L’affidamento alla solita e solida Mediobanca del ruolo di capofila nel collocamento delle azioni offerte da Socgen induce a ritenere che non vi sono dubbi sul successo del collocamento, così come inducono a ritenere che l’operazione sia solo un tassello ed una tappa intermedia del percorso non certo agevole che porterà alla sistemazione definitiva della partita, una partita, al termine della quale, con ogni probabilità Socgen cesserà di essere un’entità autonoma, mentre i dubbi riguardano solo le modalità del sempre più probabile spezzatino delle sue consistenti attività e del suo vasto numero di dipendenze in francia e negli altri 85 paesi dove l’istituto di credito è, in vario modo, presente.
Stamane, la stampa riporta l’indiscrezione sul prezzo per azione che BNP Paribas, la più accreditata entità che potrebbe farsi carico del ruolo di regista dell’operazione di sistemazione dell’impero Socgen, offrirebbe agli azionisti in una sempre più probabile OPA amichevole e non sorprende che i 93 euro presumibilmente offerti si collochino appena al di sotto del doppio del prezzo richiesto in sede di aumento di capitale, due euro di differenza che potrebbero essere facilmente colmati in sede di perfezionamento dell’offerta pubblica di acquisto.

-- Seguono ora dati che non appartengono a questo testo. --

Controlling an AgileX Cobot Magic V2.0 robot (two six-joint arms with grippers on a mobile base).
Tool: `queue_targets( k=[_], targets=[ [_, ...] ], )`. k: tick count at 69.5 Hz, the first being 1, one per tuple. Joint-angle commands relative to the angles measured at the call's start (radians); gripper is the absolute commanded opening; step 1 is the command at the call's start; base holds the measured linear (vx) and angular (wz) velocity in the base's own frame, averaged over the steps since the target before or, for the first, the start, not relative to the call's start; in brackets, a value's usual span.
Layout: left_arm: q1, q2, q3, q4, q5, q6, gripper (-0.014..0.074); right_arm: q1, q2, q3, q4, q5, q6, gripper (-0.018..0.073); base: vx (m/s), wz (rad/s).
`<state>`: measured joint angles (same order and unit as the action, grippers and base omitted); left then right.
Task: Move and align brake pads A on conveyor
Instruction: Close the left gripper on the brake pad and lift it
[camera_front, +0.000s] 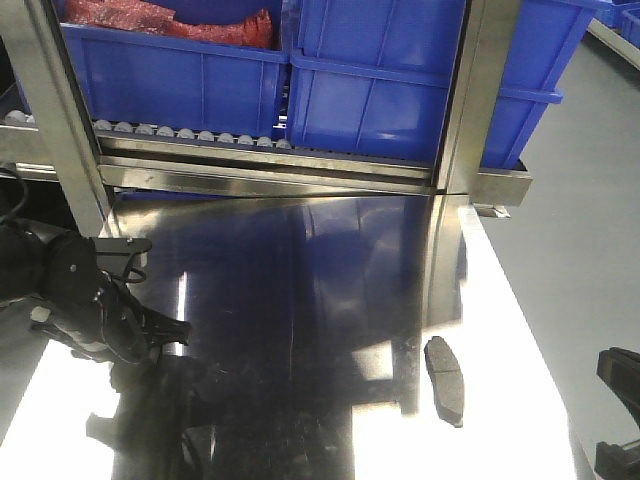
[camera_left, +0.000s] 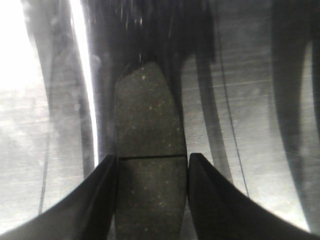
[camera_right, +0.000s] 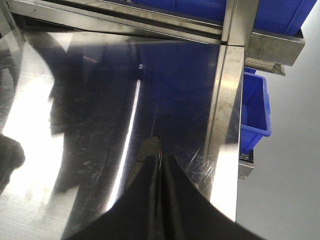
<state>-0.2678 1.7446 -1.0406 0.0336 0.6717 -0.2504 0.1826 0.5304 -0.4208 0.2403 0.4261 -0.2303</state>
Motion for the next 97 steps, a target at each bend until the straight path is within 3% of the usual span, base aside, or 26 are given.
queue_targets(
  k=[1, 33, 53, 97],
  targets=[
    [-0.007, -0.076, -0.019, -0.006, -0.037, 0.007, 0.0209, -0.006, 0.003, -0.029, 0.002, -0.066, -0.006, -0.0006, 0.00, 0.00],
    [-0.007, -0.145, 0.087, -0.006, -0.112, 0.013, 0.0209, -0.006, 0.003, -0.029, 0.002, -0.066, -0.006, -0.0006, 0.00, 0.00],
    [-0.007, -0.181, 0.202, -0.006, -0.221, 0.013, 0.0209, -0.006, 0.003, -0.029, 0.002, -0.066, -0.006, -0.0006, 0.00, 0.00],
    [-0.007, -0.620, 0.274, 0.002, -0.233, 0.038, 0.0209, -0.006, 0.003, -0.029, 0.002, -0.066, -0.006, -0.0006, 0.00, 0.00]
  ],
)
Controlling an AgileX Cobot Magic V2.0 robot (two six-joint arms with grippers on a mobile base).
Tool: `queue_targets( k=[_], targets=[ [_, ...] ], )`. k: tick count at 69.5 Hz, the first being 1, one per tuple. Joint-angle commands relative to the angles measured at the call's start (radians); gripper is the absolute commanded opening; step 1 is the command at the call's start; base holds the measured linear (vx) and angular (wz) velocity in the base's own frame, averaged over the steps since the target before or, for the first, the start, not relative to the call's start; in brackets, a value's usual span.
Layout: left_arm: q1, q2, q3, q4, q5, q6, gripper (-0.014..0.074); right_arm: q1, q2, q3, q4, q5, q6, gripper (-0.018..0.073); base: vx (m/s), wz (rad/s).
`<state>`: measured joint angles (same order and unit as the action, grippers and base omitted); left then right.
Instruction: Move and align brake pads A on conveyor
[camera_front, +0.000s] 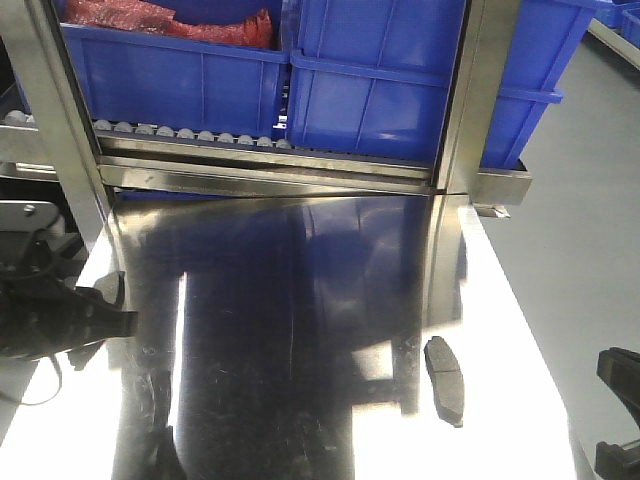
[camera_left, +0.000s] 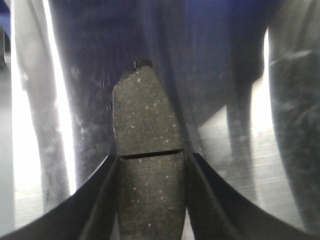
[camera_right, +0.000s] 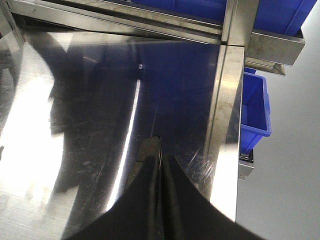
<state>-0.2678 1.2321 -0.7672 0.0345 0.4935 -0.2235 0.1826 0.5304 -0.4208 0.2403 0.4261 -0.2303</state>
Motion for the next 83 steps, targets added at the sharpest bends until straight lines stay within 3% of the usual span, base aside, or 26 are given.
queue_targets(
  k=[1, 19, 45, 83],
  targets=[
    [-0.007, -0.122, 0.006, 0.001, -0.055, 0.011, 0.0209, -0.006, 0.003, -0.029, 0.002, -0.066, -0.006, -0.0006, 0.00, 0.00],
    [-0.007, -0.400, 0.153, 0.002, -0.074, 0.066, 0.0209, -0.006, 0.003, -0.029, 0.002, -0.066, -0.006, -0.0006, 0.00, 0.00],
    [-0.007, -0.756, 0.316, -0.001, -0.073, 0.064, 0.0209, -0.006, 0.003, -0.029, 0.002, -0.066, -0.006, -0.0006, 0.00, 0.00],
    [-0.007, -0.818, 0.327, -0.001, -0.013, 0.064, 0.0209, -0.006, 0.003, -0.029, 0.002, -0.066, -0.006, -0.0006, 0.00, 0.00]
  ],
)
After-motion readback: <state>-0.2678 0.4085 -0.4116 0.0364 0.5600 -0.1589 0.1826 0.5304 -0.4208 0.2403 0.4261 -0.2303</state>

Reduce dalla non proprio esaltante avventura giapponese e dalla coda rappresentata dalla riunione dei ministri finanziari e dei Governatori delle banche centrali dell’Ecofin, il Governatore della Banca d’Italia e presidente pro tempore del Financial Stability Forum, ha convocato i numeri uno operativi delle prime sei banche italiane (un tempo erano sedici, poi dieci, ma questo è il frutto del sempre più vivace processo di concentrazione verificatosi nel settore bancario italiano), una riunione che avrà un denso ordine del giorno che spazierà dalla crisi finanziaria ed i suoi effetti sugli intermediari, alle tanto attese disposizioni sulla governance e, the last but non the least, la cruciale questione della gestione dei rischi di liquidità.
La scelta della data, il 14 febbraio, è ovviamente del tutto casuale e dettata dalla fitta agenda del Governatore e da quelle altrettanto straripanti di impegni dei CEO di Unicredit Group, Intesa-San Paolo, Mediobanca, Monte dei Paschi di Siena, Banco Popolare e Ubibanca, anche se mi corre l’obbligo che, oltre alla sempre più celebrata festa di San Valentino, a torto o a ragione ritenuto il patrono degli innamorati, è anche la data nella quale avvenne il celebre massacro ordinato da Alfredo Capone, in arte Al Capone.
Sarà dunque una riunione molto intensa e, mi auguro, molto fruttuosa per il futuro delle banche italiane che, saranno anche le meno esposte alla crisi finanziarie rispetto alle loro omologhe di tutto il mondo, ma non sono certo esenti da un certo numero di problemini, in particolare i primi due gruppi creditizi creati con operazioni lampo e, a detta degli interessati, senza una due diligence ex ante.